By Christian Brobst
As interest rates normalize, investors are revisiting their asset allocations - and especially their fixed income positions. When it comes to fixed income, many investors may not appreciate the breadth in the asset class and the potential opportunities this diversity provides. As we often say on our team, it's a market of bonds, not a bond market. With active management, a bond allocation can take advantage of many different types of opportunities and market inefficiencies. In this post, I'll take a closer look at one of the less frequently discussed segments of the market: short-duration high-yield securities.
The Potential Benefits of Playing at the Edges of the Style Box
Many fixed income investors like to think about the traditional style box when it comes to investing, with interest-rate sensitivity (duration) on one axis and credit quality on the other. This can be a useful tool in characterizing both mutual funds and individual bonds alike. Many managers like to fit strategies neatly within a particular style box to be labelled as a so-called "pure play" strategy. At Calamos, we take an opposing view. We believe selectively expanding our opportunity set beyond the benchmark universe enhances our ability to exploit market inefficiencies and to manage risk and return.
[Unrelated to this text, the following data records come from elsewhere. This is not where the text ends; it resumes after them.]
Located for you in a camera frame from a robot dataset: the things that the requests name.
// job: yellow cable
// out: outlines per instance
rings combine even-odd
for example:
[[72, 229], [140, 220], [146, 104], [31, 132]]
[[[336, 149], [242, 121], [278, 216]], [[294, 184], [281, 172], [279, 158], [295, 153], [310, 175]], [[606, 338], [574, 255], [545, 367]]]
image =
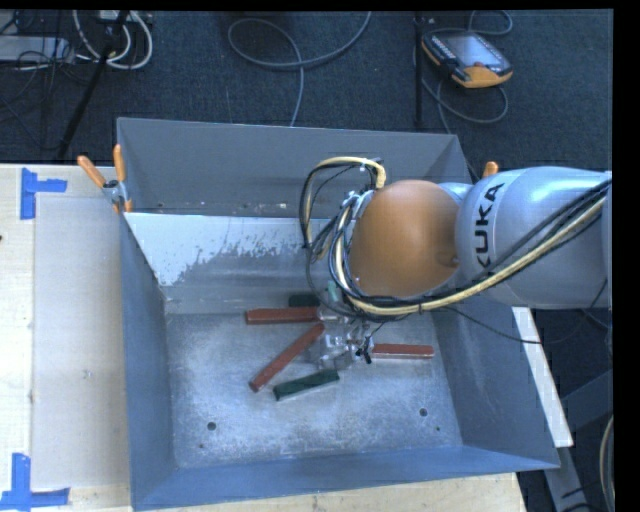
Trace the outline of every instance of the yellow cable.
[[[384, 167], [380, 165], [378, 162], [374, 160], [369, 160], [368, 158], [357, 157], [357, 156], [336, 156], [327, 158], [323, 160], [319, 164], [317, 164], [311, 172], [314, 172], [316, 169], [320, 167], [325, 167], [327, 165], [335, 165], [335, 164], [362, 164], [369, 165], [376, 170], [376, 189], [382, 188], [384, 186], [385, 181], [387, 180], [387, 172]], [[307, 190], [307, 197], [304, 205], [304, 216], [305, 216], [305, 224], [306, 224], [306, 236], [307, 240], [312, 240], [311, 234], [311, 182], [309, 182], [309, 188]], [[326, 248], [323, 249], [320, 259], [326, 254]]]
[[[523, 255], [521, 258], [519, 258], [509, 266], [505, 267], [504, 269], [492, 275], [491, 277], [488, 277], [482, 282], [462, 292], [455, 293], [448, 297], [437, 299], [431, 302], [423, 302], [422, 304], [416, 304], [411, 306], [395, 306], [395, 307], [373, 306], [371, 304], [367, 304], [366, 302], [362, 302], [360, 300], [354, 299], [353, 297], [349, 297], [349, 296], [347, 297], [355, 306], [362, 309], [363, 311], [367, 313], [372, 313], [375, 315], [381, 315], [381, 316], [407, 315], [407, 314], [418, 313], [421, 311], [427, 311], [430, 309], [436, 309], [436, 308], [448, 306], [449, 304], [453, 304], [460, 300], [466, 299], [467, 297], [475, 295], [476, 293], [484, 291], [487, 288], [490, 288], [491, 286], [498, 284], [499, 282], [503, 281], [507, 277], [511, 276], [512, 274], [519, 271], [520, 269], [526, 267], [527, 265], [529, 265], [530, 263], [532, 263], [542, 255], [550, 251], [554, 247], [554, 245], [557, 242], [559, 242], [563, 237], [565, 237], [569, 232], [571, 232], [573, 229], [575, 229], [576, 227], [578, 227], [579, 225], [583, 224], [584, 222], [591, 219], [594, 215], [596, 215], [602, 209], [602, 206], [605, 200], [606, 198], [600, 199], [596, 204], [594, 204], [588, 210], [582, 213], [577, 219], [575, 219], [573, 222], [571, 222], [570, 224], [565, 226], [563, 229], [558, 231], [558, 233], [556, 233], [551, 238], [549, 238], [549, 240], [540, 244], [536, 248], [532, 249], [530, 252]], [[344, 226], [346, 213], [349, 210], [350, 210], [350, 207], [347, 208], [345, 212], [342, 214], [337, 229], [341, 229]], [[349, 285], [346, 282], [344, 270], [342, 268], [342, 238], [339, 238], [336, 242], [335, 259], [336, 259], [336, 274], [338, 276], [338, 280], [340, 281], [340, 284], [343, 287], [348, 289]]]

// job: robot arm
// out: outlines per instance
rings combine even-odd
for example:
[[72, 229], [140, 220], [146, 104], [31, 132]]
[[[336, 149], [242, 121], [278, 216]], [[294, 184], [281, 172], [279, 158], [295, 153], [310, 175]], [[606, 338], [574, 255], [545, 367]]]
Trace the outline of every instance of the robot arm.
[[611, 306], [610, 172], [544, 166], [473, 186], [384, 186], [368, 170], [375, 185], [352, 193], [315, 244], [361, 314], [400, 317], [476, 293], [537, 309]]

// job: electronic device
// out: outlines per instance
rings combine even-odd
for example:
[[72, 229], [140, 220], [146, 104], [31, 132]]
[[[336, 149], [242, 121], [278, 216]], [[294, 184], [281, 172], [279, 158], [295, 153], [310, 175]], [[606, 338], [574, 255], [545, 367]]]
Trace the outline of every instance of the electronic device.
[[[118, 12], [115, 9], [100, 9], [96, 12], [95, 18], [98, 22], [101, 23], [113, 23], [116, 21], [118, 17]], [[133, 13], [137, 14], [142, 21], [144, 21], [149, 27], [153, 25], [153, 11], [133, 11]], [[135, 16], [133, 14], [129, 14], [126, 19], [127, 23], [137, 23]]]
[[75, 52], [66, 39], [27, 35], [0, 36], [0, 62], [46, 64], [50, 58], [70, 63], [75, 59]]
[[475, 32], [429, 32], [422, 37], [422, 49], [452, 80], [469, 89], [501, 84], [513, 74], [506, 57]]

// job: black cable
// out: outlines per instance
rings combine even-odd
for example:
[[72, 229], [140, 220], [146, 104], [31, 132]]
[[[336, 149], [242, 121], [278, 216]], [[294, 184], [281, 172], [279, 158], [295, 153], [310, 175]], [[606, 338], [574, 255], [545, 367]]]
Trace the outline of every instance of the black cable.
[[484, 327], [485, 329], [493, 332], [494, 334], [497, 334], [498, 336], [501, 336], [503, 338], [508, 338], [510, 340], [514, 340], [514, 341], [518, 341], [520, 343], [524, 343], [524, 344], [528, 344], [528, 345], [541, 345], [542, 343], [539, 341], [532, 341], [532, 340], [525, 340], [523, 338], [520, 338], [518, 336], [511, 336], [510, 334], [507, 334], [506, 332], [502, 332], [499, 329], [496, 329], [495, 327], [492, 327], [488, 324], [485, 324], [484, 322], [478, 320], [477, 318], [472, 317], [471, 315], [468, 315], [467, 313], [463, 313], [462, 311], [460, 311], [459, 309], [453, 307], [453, 306], [445, 306], [443, 308], [439, 308], [445, 311], [453, 311], [454, 313], [459, 314], [460, 316], [465, 317], [467, 320], [471, 320], [473, 323], [480, 325], [481, 327]]
[[358, 315], [357, 313], [354, 312], [353, 309], [347, 309], [347, 308], [341, 308], [339, 306], [336, 306], [334, 303], [327, 301], [324, 298], [324, 294], [322, 293], [322, 291], [316, 286], [315, 282], [313, 281], [313, 276], [311, 275], [311, 256], [312, 256], [312, 250], [311, 248], [308, 248], [306, 251], [306, 264], [305, 264], [305, 276], [307, 278], [307, 284], [309, 285], [309, 288], [311, 289], [311, 291], [314, 293], [314, 295], [318, 298], [318, 300], [327, 308], [329, 308], [331, 311], [338, 313], [339, 315], [345, 316], [347, 318], [361, 318], [361, 315]]
[[611, 328], [611, 324], [603, 322], [598, 317], [596, 317], [593, 313], [589, 312], [587, 309], [581, 309], [582, 314], [589, 318], [594, 324], [596, 324], [601, 329], [609, 330]]
[[45, 74], [45, 80], [44, 80], [44, 88], [46, 89], [45, 93], [44, 93], [44, 101], [43, 101], [43, 108], [40, 110], [40, 140], [41, 143], [39, 144], [41, 149], [58, 149], [58, 147], [60, 146], [60, 144], [58, 143], [57, 145], [53, 146], [53, 147], [48, 147], [46, 146], [46, 144], [44, 143], [44, 141], [46, 140], [46, 136], [47, 136], [47, 128], [49, 126], [49, 123], [47, 122], [47, 117], [49, 115], [49, 112], [51, 110], [51, 104], [49, 102], [50, 98], [51, 98], [51, 93], [53, 91], [53, 85], [55, 83], [55, 76], [56, 76], [56, 67], [58, 65], [58, 59], [57, 59], [57, 55], [58, 55], [58, 46], [60, 45], [60, 24], [62, 21], [62, 10], [58, 9], [58, 15], [56, 17], [56, 31], [55, 31], [55, 38], [54, 38], [54, 45], [53, 45], [53, 52], [51, 54], [51, 57], [49, 58], [49, 67], [47, 68], [48, 73]]
[[131, 46], [133, 46], [133, 54], [129, 58], [129, 64], [126, 64], [128, 67], [128, 71], [133, 70], [133, 67], [136, 65], [136, 60], [138, 59], [138, 41], [134, 41], [134, 37], [137, 37], [137, 33], [132, 31], [131, 34]]
[[[351, 203], [355, 202], [357, 200], [357, 198], [352, 198]], [[337, 218], [339, 219], [340, 217], [342, 217], [343, 212], [346, 211], [346, 217], [345, 220], [343, 222], [343, 226], [342, 228], [336, 228], [333, 234], [333, 238], [331, 240], [331, 246], [330, 246], [330, 253], [333, 253], [335, 251], [335, 246], [338, 243], [338, 240], [342, 239], [343, 241], [343, 245], [345, 247], [347, 247], [348, 243], [346, 241], [346, 230], [347, 227], [349, 225], [349, 223], [351, 222], [351, 220], [353, 219], [353, 209], [351, 208], [351, 204], [350, 202], [345, 201], [345, 204], [343, 204], [340, 213], [338, 214]], [[333, 265], [333, 258], [329, 257], [329, 273], [331, 275], [331, 279], [336, 283], [336, 285], [342, 290], [343, 295], [348, 296], [348, 297], [352, 297], [352, 298], [358, 298], [358, 296], [356, 294], [354, 294], [351, 290], [344, 288], [342, 286], [342, 284], [340, 283], [340, 280], [338, 279], [337, 276], [337, 272], [336, 269]], [[396, 322], [399, 320], [402, 320], [404, 318], [406, 318], [408, 315], [406, 314], [401, 314], [401, 315], [375, 315], [373, 313], [369, 313], [367, 311], [363, 311], [360, 308], [358, 308], [357, 306], [355, 306], [354, 304], [352, 304], [350, 301], [349, 303], [351, 304], [351, 306], [354, 308], [354, 310], [358, 311], [360, 316], [362, 318], [366, 318], [372, 322], [385, 322], [385, 321], [389, 321], [389, 322]]]
[[542, 241], [546, 241], [560, 231], [570, 220], [579, 216], [587, 208], [594, 206], [600, 199], [606, 197], [611, 185], [611, 179], [605, 180], [598, 185], [589, 188], [578, 198], [557, 211], [554, 219], [557, 220], [555, 227], [552, 227]]
[[324, 246], [327, 242], [327, 239], [329, 237], [329, 234], [331, 233], [331, 231], [333, 230], [333, 227], [336, 224], [336, 221], [338, 219], [336, 217], [332, 218], [329, 222], [327, 222], [322, 229], [320, 230], [320, 233], [318, 233], [318, 235], [313, 239], [313, 242], [311, 244], [311, 263], [316, 263], [318, 261], [318, 257], [322, 254]]
[[88, 85], [89, 80], [87, 78], [83, 78], [77, 74], [75, 74], [68, 66], [61, 66], [60, 71], [62, 71], [65, 75], [71, 78], [73, 81], [77, 82], [80, 85]]
[[231, 47], [235, 50], [235, 52], [240, 55], [241, 57], [245, 58], [246, 60], [248, 60], [249, 62], [252, 62], [253, 64], [256, 64], [258, 66], [262, 66], [265, 67], [267, 69], [273, 69], [273, 70], [281, 70], [281, 71], [297, 71], [300, 67], [304, 67], [306, 69], [311, 69], [313, 67], [319, 66], [321, 64], [326, 64], [327, 62], [329, 62], [330, 60], [339, 57], [340, 55], [342, 55], [344, 52], [346, 52], [349, 48], [351, 48], [351, 46], [353, 46], [355, 44], [355, 42], [360, 38], [360, 36], [364, 33], [365, 29], [367, 28], [367, 26], [369, 25], [369, 20], [371, 19], [371, 11], [367, 12], [366, 18], [362, 24], [362, 26], [358, 29], [358, 32], [356, 33], [355, 36], [353, 36], [349, 42], [347, 42], [345, 45], [341, 46], [340, 48], [338, 48], [337, 50], [334, 50], [326, 55], [321, 55], [320, 57], [314, 57], [312, 59], [299, 59], [297, 61], [291, 61], [291, 62], [268, 62], [268, 61], [263, 61], [263, 60], [258, 60], [258, 59], [254, 59], [253, 57], [251, 57], [250, 55], [247, 55], [246, 53], [242, 52], [233, 42], [233, 38], [231, 37], [231, 34], [233, 33], [233, 30], [244, 23], [262, 23], [265, 25], [270, 26], [271, 28], [274, 28], [276, 30], [278, 30], [281, 34], [285, 35], [287, 37], [287, 39], [289, 40], [289, 42], [295, 47], [297, 48], [297, 46], [295, 45], [295, 42], [293, 41], [293, 39], [291, 39], [286, 32], [284, 32], [280, 27], [278, 27], [277, 25], [266, 21], [266, 20], [262, 20], [259, 18], [245, 18], [245, 19], [241, 19], [238, 20], [234, 23], [231, 24], [231, 26], [229, 27], [229, 30], [227, 32], [228, 34], [228, 41], [229, 44], [231, 45]]
[[600, 483], [600, 480], [593, 480], [593, 481], [589, 482], [588, 484], [583, 484], [581, 487], [578, 487], [577, 489], [574, 489], [574, 490], [569, 491], [569, 492], [565, 492], [562, 496], [560, 496], [560, 498], [564, 500], [564, 499], [568, 498], [569, 496], [573, 496], [574, 494], [577, 494], [579, 492], [584, 492], [585, 489], [588, 489], [589, 487], [592, 487], [592, 486], [594, 486], [596, 484], [599, 484], [599, 483]]
[[605, 336], [605, 344], [607, 345], [607, 352], [609, 353], [609, 360], [613, 363], [613, 323], [609, 325], [607, 335]]
[[[605, 290], [605, 288], [607, 287], [607, 280], [604, 280], [604, 283], [602, 283], [602, 286], [600, 287], [600, 290], [598, 291], [598, 294], [596, 295], [596, 297], [593, 299], [593, 301], [591, 302], [591, 305], [589, 306], [590, 309], [593, 307], [593, 305], [598, 302], [598, 299], [600, 299], [600, 296], [602, 295], [602, 292]], [[573, 336], [575, 336], [575, 334], [582, 328], [582, 326], [585, 324], [586, 320], [587, 320], [587, 316], [582, 316], [580, 321], [576, 324], [576, 326], [573, 328], [573, 330], [571, 332], [569, 332], [569, 334], [563, 336], [562, 338], [556, 339], [556, 340], [543, 340], [545, 345], [557, 345], [558, 343], [562, 343], [564, 341], [567, 341], [568, 339], [572, 338]]]
[[129, 9], [123, 9], [119, 11], [118, 17], [116, 18], [112, 31], [107, 32], [107, 35], [108, 35], [107, 41], [102, 49], [102, 54], [100, 56], [100, 61], [98, 62], [98, 66], [96, 67], [96, 70], [94, 71], [91, 77], [91, 81], [89, 82], [89, 85], [87, 85], [87, 88], [85, 89], [85, 92], [82, 98], [80, 99], [80, 102], [76, 106], [73, 112], [73, 116], [69, 121], [69, 124], [67, 125], [67, 128], [65, 129], [63, 136], [60, 139], [60, 144], [58, 145], [59, 148], [57, 153], [58, 160], [62, 160], [64, 158], [65, 153], [67, 152], [67, 149], [71, 144], [71, 140], [75, 135], [78, 125], [80, 124], [80, 121], [89, 103], [89, 100], [91, 100], [93, 91], [98, 85], [98, 80], [100, 79], [100, 75], [102, 74], [102, 71], [107, 65], [107, 60], [109, 59], [109, 54], [114, 48], [115, 40], [120, 35], [120, 32], [122, 31], [122, 27], [124, 26], [125, 20], [127, 16], [129, 16], [129, 12], [130, 12]]
[[320, 193], [320, 191], [322, 190], [322, 188], [329, 183], [330, 181], [336, 179], [338, 176], [343, 175], [344, 173], [346, 173], [347, 171], [353, 169], [354, 167], [357, 167], [357, 165], [350, 165], [349, 167], [347, 167], [346, 169], [341, 170], [340, 172], [337, 172], [336, 174], [334, 174], [333, 176], [331, 176], [330, 178], [327, 178], [326, 180], [324, 180], [322, 182], [322, 184], [316, 189], [315, 194], [313, 194], [313, 198], [311, 199], [311, 209], [313, 209], [313, 205], [316, 203], [316, 198], [318, 197], [318, 194]]
[[[329, 170], [329, 169], [336, 169], [336, 168], [340, 168], [340, 167], [344, 167], [345, 165], [347, 165], [347, 170], [348, 169], [353, 169], [353, 168], [360, 168], [360, 166], [358, 165], [351, 165], [350, 163], [331, 163], [331, 164], [325, 164], [325, 165], [321, 165], [318, 167], [314, 167], [311, 172], [307, 175], [304, 184], [302, 186], [302, 193], [300, 194], [300, 202], [298, 204], [298, 219], [300, 221], [300, 227], [302, 229], [302, 238], [304, 240], [304, 247], [308, 246], [309, 244], [311, 244], [311, 240], [308, 240], [307, 238], [307, 228], [308, 228], [308, 221], [311, 220], [311, 209], [308, 212], [309, 218], [307, 219], [307, 212], [305, 212], [305, 202], [307, 199], [307, 191], [309, 189], [309, 187], [311, 186], [311, 183], [313, 182], [313, 180], [315, 179], [316, 175], [321, 172], [321, 171], [325, 171], [325, 170]], [[366, 165], [363, 164], [364, 168], [368, 171], [369, 173], [369, 181], [370, 181], [370, 187], [375, 186], [375, 179], [374, 179], [374, 174], [373, 171], [371, 170], [371, 168]]]
[[[414, 27], [414, 37], [415, 37], [415, 42], [413, 44], [413, 54], [415, 56], [415, 52], [416, 52], [416, 48], [419, 48], [421, 43], [422, 43], [422, 33], [423, 33], [423, 26], [424, 26], [424, 16], [422, 15], [421, 11], [415, 11], [414, 16], [413, 16], [413, 27]], [[422, 59], [415, 59], [414, 57], [414, 67], [415, 67], [415, 77], [414, 77], [414, 85], [415, 85], [415, 96], [416, 96], [416, 118], [414, 120], [416, 127], [418, 128], [418, 130], [424, 130], [425, 126], [424, 126], [424, 121], [422, 119], [423, 114], [422, 114], [422, 84], [421, 84], [421, 79], [422, 79], [422, 66], [423, 66], [423, 61]]]
[[[19, 56], [18, 56], [18, 60], [16, 61], [16, 64], [19, 66], [20, 65], [20, 61], [22, 60], [22, 58], [24, 58], [25, 54], [28, 53], [40, 53], [40, 52], [35, 52], [35, 51], [27, 51], [27, 52], [22, 52]], [[29, 87], [31, 86], [31, 84], [33, 83], [35, 77], [36, 77], [36, 71], [34, 70], [34, 72], [30, 75], [29, 80], [27, 80], [27, 83], [22, 87], [22, 89], [20, 89], [20, 91], [10, 100], [6, 100], [7, 103], [11, 104], [15, 101], [17, 101], [19, 98], [22, 97], [23, 94], [25, 94], [27, 92], [27, 90], [29, 89]]]
[[[506, 18], [507, 20], [507, 27], [503, 30], [500, 31], [489, 31], [489, 30], [479, 30], [477, 28], [473, 28], [473, 18], [476, 16], [477, 11], [473, 10], [471, 12], [471, 15], [469, 16], [469, 22], [467, 25], [466, 29], [458, 29], [458, 28], [441, 28], [441, 29], [435, 29], [432, 31], [429, 31], [429, 34], [433, 34], [433, 33], [437, 33], [437, 32], [441, 32], [441, 31], [449, 31], [449, 30], [459, 30], [460, 32], [475, 32], [477, 34], [483, 34], [483, 35], [491, 35], [491, 36], [503, 36], [503, 35], [507, 35], [508, 33], [511, 32], [511, 30], [513, 29], [513, 19], [511, 18], [511, 16], [509, 15], [509, 13], [505, 10], [494, 10], [494, 12], [498, 12], [500, 13], [504, 18]], [[419, 42], [416, 42], [416, 44], [414, 45], [413, 48], [413, 65], [416, 69], [418, 69], [418, 62], [420, 62], [420, 67], [422, 67], [422, 61], [425, 58], [424, 52], [420, 52], [421, 53], [421, 58], [418, 59], [417, 57], [417, 51], [418, 48], [420, 46]], [[447, 123], [447, 120], [445, 118], [444, 115], [444, 111], [443, 108], [446, 109], [447, 111], [449, 111], [451, 114], [453, 114], [456, 117], [459, 117], [460, 119], [463, 119], [465, 121], [469, 121], [472, 123], [477, 123], [477, 124], [493, 124], [493, 123], [497, 123], [498, 121], [501, 121], [502, 119], [504, 119], [504, 117], [507, 115], [507, 112], [509, 110], [509, 100], [507, 98], [507, 94], [504, 90], [504, 88], [499, 85], [499, 86], [494, 86], [492, 87], [493, 89], [497, 89], [503, 99], [504, 102], [504, 107], [501, 111], [500, 114], [498, 114], [496, 117], [494, 118], [490, 118], [490, 119], [480, 119], [480, 118], [473, 118], [470, 116], [466, 116], [464, 114], [462, 114], [461, 112], [453, 109], [452, 107], [450, 107], [447, 103], [445, 103], [442, 100], [442, 85], [445, 82], [445, 80], [441, 80], [437, 86], [436, 91], [434, 91], [433, 89], [431, 89], [431, 87], [429, 87], [429, 85], [427, 84], [427, 82], [424, 80], [423, 76], [420, 76], [420, 85], [427, 90], [427, 92], [434, 98], [434, 100], [436, 101], [437, 107], [438, 107], [438, 115], [440, 117], [440, 121], [442, 123], [442, 125], [444, 126], [444, 129], [447, 133], [452, 133], [451, 129], [449, 128], [449, 124]], [[421, 94], [417, 93], [417, 97], [421, 100]], [[421, 101], [418, 102], [417, 108], [421, 108]], [[420, 112], [417, 117], [419, 117], [421, 119], [422, 117], [422, 113]], [[473, 166], [469, 163], [469, 161], [467, 160], [467, 158], [465, 157], [465, 163], [467, 165], [467, 171], [469, 173], [469, 177], [471, 178], [471, 182], [473, 184], [477, 183], [480, 179], [481, 176], [478, 175], [478, 173], [475, 171], [475, 169], [473, 168]]]
[[380, 325], [378, 327], [376, 327], [373, 331], [371, 331], [371, 334], [369, 334], [369, 337], [373, 337], [373, 335], [375, 333], [377, 333], [382, 327], [384, 327], [386, 325], [387, 322], [381, 322]]
[[26, 123], [22, 120], [22, 118], [20, 117], [20, 114], [18, 114], [12, 107], [11, 105], [7, 102], [7, 100], [4, 99], [4, 96], [0, 95], [0, 101], [2, 103], [4, 103], [5, 108], [11, 112], [11, 114], [13, 115], [13, 117], [15, 117], [15, 119], [18, 121], [18, 123], [20, 124], [20, 127], [23, 129], [23, 131], [29, 136], [29, 138], [33, 141], [33, 143], [38, 146], [40, 149], [43, 150], [54, 150], [57, 149], [59, 147], [58, 145], [55, 146], [44, 146], [43, 144], [41, 144], [40, 140], [38, 140], [38, 138], [33, 134], [33, 132], [31, 131], [31, 129], [26, 125]]

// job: gray bin
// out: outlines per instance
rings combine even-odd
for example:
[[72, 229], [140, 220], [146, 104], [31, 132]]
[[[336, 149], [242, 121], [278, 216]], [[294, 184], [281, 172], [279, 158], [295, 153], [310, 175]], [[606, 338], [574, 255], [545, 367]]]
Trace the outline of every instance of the gray bin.
[[[455, 136], [145, 119], [117, 128], [134, 202], [120, 222], [134, 509], [558, 467], [528, 358], [509, 338], [519, 336], [512, 310], [482, 297], [456, 307], [505, 336], [433, 311], [377, 334], [432, 345], [433, 359], [356, 364], [337, 385], [284, 402], [270, 388], [313, 373], [302, 359], [260, 392], [248, 386], [309, 327], [249, 326], [243, 312], [307, 291], [295, 236], [311, 168], [360, 155], [383, 159], [387, 183], [468, 183]], [[340, 201], [362, 178], [334, 181]]]
Take the example of short-maturity, below-investment-grade bonds. High-yield investors are most often looking to maintain a high level of yield or maximize current income. There is a tendency to buy 5- to 10-year bonds and hold them as they age. As maturity approaches, the yields on many below-investment-grade bonds move incrementally lower as the market factors the time period during which the investment is at risk. This makes them less attractive for high-yield funds, and they are often sold in favor of longer maturity, higher-yielding replacements. However, rating agencies do not distinguish between long- and short-maturity bonds from the same issuer. As a result, the short-maturity bonds still carry below-investment-grade ratings and do not meet the criteria for investment in many investment grade or core strategies. Bonds like this might attract less interest from investors as there is no clear "middle of the fairway" home for them anymore.
Our team believes that misunderstood securities like these can add value to a portfolio. As shown in the graph below, since 2010, short-term BB-rated corporate bonds have outperformed short-term investment-grade bonds in all but one year. The cumulative return for the short-term high-yield segment was 69.8% versus 16.7% for traditional short duration.
Short-duration high-yield: An overlooked corner of the market has delivered compelling returns
Annual total return (%)
Past performance is no guarantee of future results. The ICE BofA Merrill Lynch 1-5 Year US Corporate & Government Index represents investment grade bonds; the ICE BofA Merrill Lynch 1-5 Year BB Cash Pay Yield Index represents short-term BB-rated corporate bonds. Source: Bloomberg.
Regardless of duration, when it comes to the high-yield asset class, active risk management and fundamental research are extremely important. High-yield investments carry more credit risk than government bonds and higher-rated corporate debt, and they are often more idiosyncratic. Because of this, our team devotes extensive resources to ensure we are well compensated for the risks taken. We believe the depth of our team's experience gives us a valuable edge in identifying high-yield securities with risk profiles that are more comparable to investment-grade issues, due to a variety of factors, maturity included. For us, the short-duration high-yield market is an excellent hunting ground for the inefficiencies that produce alpha opportunities.